TASK TO COMPLETE: Pictures stay out of the answer, but every line of the material must be restated exactly.

PROVIDED MATERIAL:

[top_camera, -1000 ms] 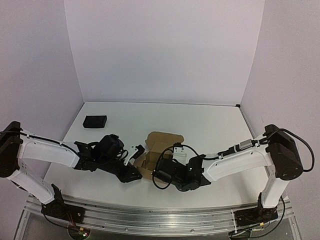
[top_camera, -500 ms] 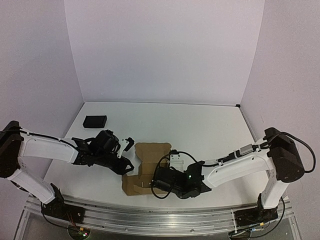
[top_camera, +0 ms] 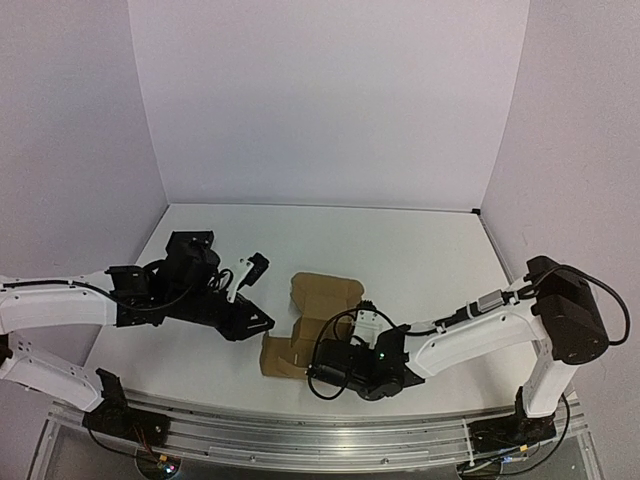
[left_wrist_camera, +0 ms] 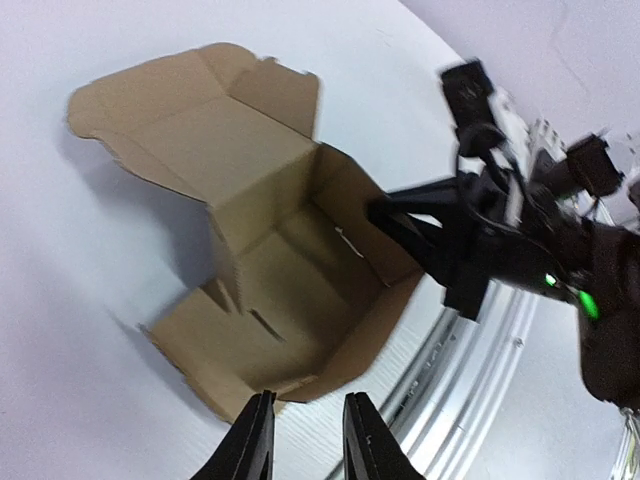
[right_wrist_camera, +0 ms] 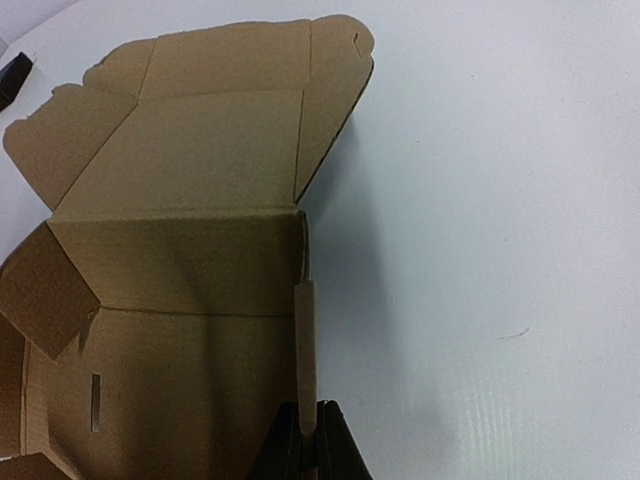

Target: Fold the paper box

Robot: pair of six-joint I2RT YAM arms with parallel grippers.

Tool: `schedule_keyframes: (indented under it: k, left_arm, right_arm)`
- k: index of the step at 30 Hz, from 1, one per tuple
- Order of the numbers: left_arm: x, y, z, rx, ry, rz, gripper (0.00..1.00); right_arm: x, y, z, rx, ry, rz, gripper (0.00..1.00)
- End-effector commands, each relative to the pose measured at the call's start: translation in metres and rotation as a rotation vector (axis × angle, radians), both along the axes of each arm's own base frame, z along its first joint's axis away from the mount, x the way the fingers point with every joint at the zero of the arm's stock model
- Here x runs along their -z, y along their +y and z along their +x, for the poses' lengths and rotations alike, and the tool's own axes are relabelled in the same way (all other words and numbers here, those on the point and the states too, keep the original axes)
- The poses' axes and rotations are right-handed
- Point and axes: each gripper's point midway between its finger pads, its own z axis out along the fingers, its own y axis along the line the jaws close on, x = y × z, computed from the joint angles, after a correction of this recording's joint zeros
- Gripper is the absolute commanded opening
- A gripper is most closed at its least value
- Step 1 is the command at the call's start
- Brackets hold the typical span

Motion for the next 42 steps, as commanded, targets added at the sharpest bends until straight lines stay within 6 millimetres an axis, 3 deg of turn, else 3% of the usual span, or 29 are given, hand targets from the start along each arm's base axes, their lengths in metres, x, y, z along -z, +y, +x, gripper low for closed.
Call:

RESULT OF THIS TASK:
[top_camera, -1000 ms] 
[top_camera, -500 ms] 
[top_camera, +0 ms] 
[left_wrist_camera, +0 ms] 
[right_wrist_camera, +0 ms] 

Target: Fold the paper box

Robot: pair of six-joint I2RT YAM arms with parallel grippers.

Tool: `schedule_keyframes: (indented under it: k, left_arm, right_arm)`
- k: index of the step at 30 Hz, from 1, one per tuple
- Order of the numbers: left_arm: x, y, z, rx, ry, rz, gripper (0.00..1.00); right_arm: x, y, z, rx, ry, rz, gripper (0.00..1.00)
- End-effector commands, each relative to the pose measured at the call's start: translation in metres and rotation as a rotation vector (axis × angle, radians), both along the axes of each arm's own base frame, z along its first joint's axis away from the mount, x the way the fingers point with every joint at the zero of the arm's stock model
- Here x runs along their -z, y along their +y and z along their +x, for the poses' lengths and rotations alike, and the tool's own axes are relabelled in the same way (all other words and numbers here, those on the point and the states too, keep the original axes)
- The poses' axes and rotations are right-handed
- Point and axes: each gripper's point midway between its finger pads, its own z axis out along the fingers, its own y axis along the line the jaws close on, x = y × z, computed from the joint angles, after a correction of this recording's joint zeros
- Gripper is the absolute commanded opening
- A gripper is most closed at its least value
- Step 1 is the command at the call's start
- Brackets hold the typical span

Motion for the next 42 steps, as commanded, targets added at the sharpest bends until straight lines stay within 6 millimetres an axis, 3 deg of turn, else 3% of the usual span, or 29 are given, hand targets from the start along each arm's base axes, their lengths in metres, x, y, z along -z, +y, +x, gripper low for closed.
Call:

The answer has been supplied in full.